On board the ship, James develops a reputation for efficiency and fearlessness. These qualities enable him to become assistant to naval surgeon Robert Munro. James discreetly engineers Munro's ouster by enabling his drinking. James is appointed Munro's replacement and distinguishes himself in action against the French during the battle for Minorca.

James eventually departs naval service to become a medical student, accompanied by Gummer, who by now has become his manservant. His studies over, he searches out Munro, who has settled in Bath with a young pretty wife. James moves in with the married couple and proceeds to establish their medical practice as the most sought in the city. The surgeons' wealth expands in accordance with their increasing popularity among the aristocracy. This period of prosperity proves fleeting, however, because Munro's wife Agnes soon falls for James. The extramarital affair drives Munro to suicide, which in turn causes both Agnes and James to be ostracised.

With his practice snubbed and his clinic falling prey to vandalism by the city's outraged denizens, James opts to participate in a race among other English doctors to inoculate Empress Catherine of Russia. Against the odds, he fails to win the race, having been waylaid by a snowstorm and abandoned by Gummer. James falls into a stupor and loses his sanity. James is subsequently shipped back from Saint Petersburg and incarcerated in Bedlam, where he is subjected to many beatings. It is during this time that he discovers sensation, feeling both pain and pleasure.

==Reception==
Critics praised Miller's evocative prose, thorough research and precise pacing.

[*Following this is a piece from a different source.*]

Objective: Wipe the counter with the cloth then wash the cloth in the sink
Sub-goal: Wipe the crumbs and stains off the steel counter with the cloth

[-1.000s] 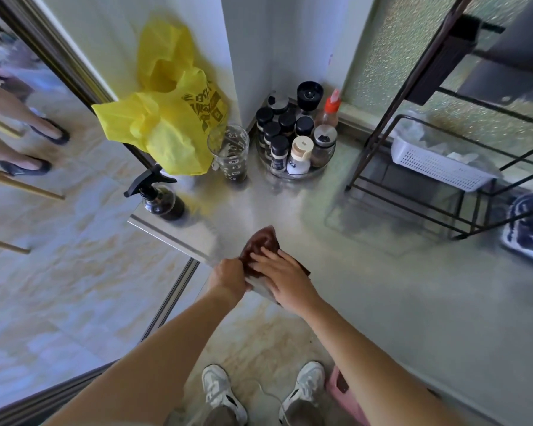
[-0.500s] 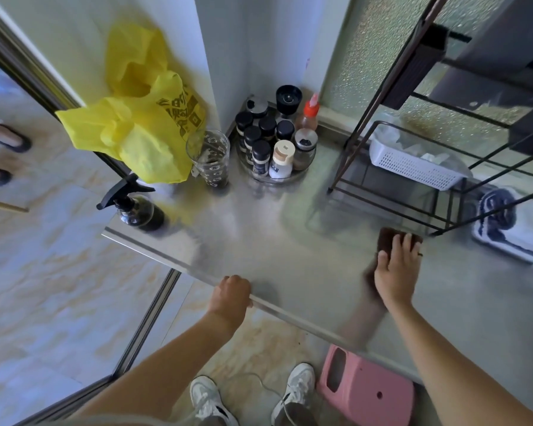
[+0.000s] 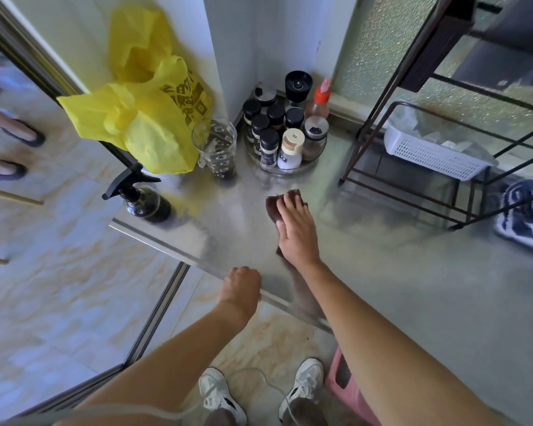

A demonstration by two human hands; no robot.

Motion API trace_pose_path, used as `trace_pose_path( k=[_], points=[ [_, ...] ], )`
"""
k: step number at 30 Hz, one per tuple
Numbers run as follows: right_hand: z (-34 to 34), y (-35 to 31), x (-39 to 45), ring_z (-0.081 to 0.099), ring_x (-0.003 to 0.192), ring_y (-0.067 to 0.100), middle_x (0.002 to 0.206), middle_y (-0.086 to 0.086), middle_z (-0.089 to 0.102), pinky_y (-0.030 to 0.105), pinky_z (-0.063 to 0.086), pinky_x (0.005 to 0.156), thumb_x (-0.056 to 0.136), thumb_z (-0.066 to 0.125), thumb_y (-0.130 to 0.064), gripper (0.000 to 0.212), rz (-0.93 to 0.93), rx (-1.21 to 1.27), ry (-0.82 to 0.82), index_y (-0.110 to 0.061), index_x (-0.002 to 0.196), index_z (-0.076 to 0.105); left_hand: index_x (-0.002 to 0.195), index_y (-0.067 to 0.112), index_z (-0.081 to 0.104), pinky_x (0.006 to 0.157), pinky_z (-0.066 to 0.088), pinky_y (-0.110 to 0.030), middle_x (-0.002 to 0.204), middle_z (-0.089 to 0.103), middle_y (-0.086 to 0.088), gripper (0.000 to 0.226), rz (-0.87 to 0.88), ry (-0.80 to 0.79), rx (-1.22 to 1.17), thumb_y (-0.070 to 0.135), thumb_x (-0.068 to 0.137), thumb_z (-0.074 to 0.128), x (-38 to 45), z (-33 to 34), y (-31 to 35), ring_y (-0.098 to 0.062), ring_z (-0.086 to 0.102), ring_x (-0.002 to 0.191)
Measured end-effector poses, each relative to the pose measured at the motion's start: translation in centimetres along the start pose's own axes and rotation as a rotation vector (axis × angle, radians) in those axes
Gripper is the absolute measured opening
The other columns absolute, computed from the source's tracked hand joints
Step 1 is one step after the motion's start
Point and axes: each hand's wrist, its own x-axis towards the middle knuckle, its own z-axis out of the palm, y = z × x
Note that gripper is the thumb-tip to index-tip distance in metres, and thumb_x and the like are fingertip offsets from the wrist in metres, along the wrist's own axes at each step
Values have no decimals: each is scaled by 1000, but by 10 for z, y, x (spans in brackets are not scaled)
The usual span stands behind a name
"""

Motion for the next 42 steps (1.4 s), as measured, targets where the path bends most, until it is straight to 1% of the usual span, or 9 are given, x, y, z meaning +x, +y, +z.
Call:
trace_pose_path(
  k=[6,8,11,16,25,33,37,40,42],
  points=[
    [-13,-52,-19,55,133,20,141,0,62,38,42,112,104,47,-13,35,-40,398,-193,-19,134,63,109,13,73,96,49,-32,110,69,-9,24,-14,-15,-26,27,90,70,-1,-8,-1,-26,63,108],
    [-51,-40,-34,61,126,17,137,0,65,37,47,107,106,49,-15,33,-46,412,-114,-17,135,62,107,15,75,96,49,-31,108,70,-8,21,-14,-31,-26,26,89,71,-2,-8,-3,-26,64,107],
    [-113,29,-85,48,141,18,149,5,54,34,37,118,106,48,-15,35,2,167,141,-9,138,60,105,19,75,94,51,-30,106,70,-5,19,-3,-30,-8,24,88,69,2,-2,-7,-24,65,106],
    [-153,162,-184,39,146,27,154,1,45,59,38,113,105,35,-33,49,473,-36,255,-9,144,52,106,23,74,91,50,-28,106,69,0,18,16,-26,8,24,91,64,3,-2,-5,-20,64,107],
    [-83,120,-103,42,144,35,150,14,52,41,26,120,104,39,-27,46,388,24,263,-4,137,60,107,20,74,92,51,-29,109,71,-2,21,-22,-42,-57,22,87,68,8,-2,-6,-21,64,108],
    [20,-30,22,49,140,31,145,12,58,47,38,114,98,53,-12,36,-55,237,-28,-8,132,66,103,18,75,97,47,-30,108,72,-2,20,-19,15,-77,14,87,65,4,3,-5,-22,60,111],
    [21,-76,27,52,135,19,140,8,63,31,36,113,100,53,-14,34,-88,396,-244,-13,130,68,98,17,75,94,48,-29,104,72,-2,16,-35,34,-95,11,89,64,-1,4,-4,-21,62,107],
    [7,-92,16,60,102,-15,121,-3,72,9,41,92,102,52,-20,29,46,631,-429,-17,125,69,104,16,73,92,49,-27,109,71,-2,16,-71,53,-103,16,90,66,-4,4,-3,-19,63,109],
    [-5,-86,11,63,97,-13,112,-9,73,19,47,95,101,52,-31,29,143,753,-466,-22,121,70,110,15,70,94,47,-28,114,69,-3,19,-90,53,-104,20,91,67,-6,0,-1,-20,60,113]
  ],
)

Sarah Broadhurst in a review for Love Reading stated that the book was a "very skilful, densely written, complicated novel" and stated that it was "challenging and intelligent, it is a rewarding read." Publishers Weekly called the novel "inventive", "steeped with specific details" and "beautifully controlled". In a review for The Independent, Josie Barnard praised the tone of the novel, stating "Ambivalence is one of Miller's strengths. He enfolds the reader in the present tense and wields his writing style as coolly and precisely as a scalpel." and also praised his descriptions of the 18th century, stating that "Miller's evocation of the period is thorough. Many of his sentences speak paragraphs, his paragraph pages. Ingenious Pain is a book that gives visceral pleasure.", calling the novel as a whole "sensational". It was again reviewed by The Independent a year later by Lilian Pizzichini who opined that Miller's "understanding of contemporary mores is thorough, the period detail precisely evoked, and his characters come alive with flashes of humour and compassion."

Patrick McGrath writing for The New York Times was particularly effusive in his praise, calling the novel "peculiar", "colorful" and "complicated"; an "extraordinary first novel". He also praises Miller's research, writing that "he writes a fine strong prose thickly larded with the sights, sounds, and smells of the period". He also praises the pacing of the novel; and draws comparison to John Fowles' novel The French Lieutenant's Woman; Graham Swift's Waterland; and Peter Ackroyd's "early flamboyant historical pastiches".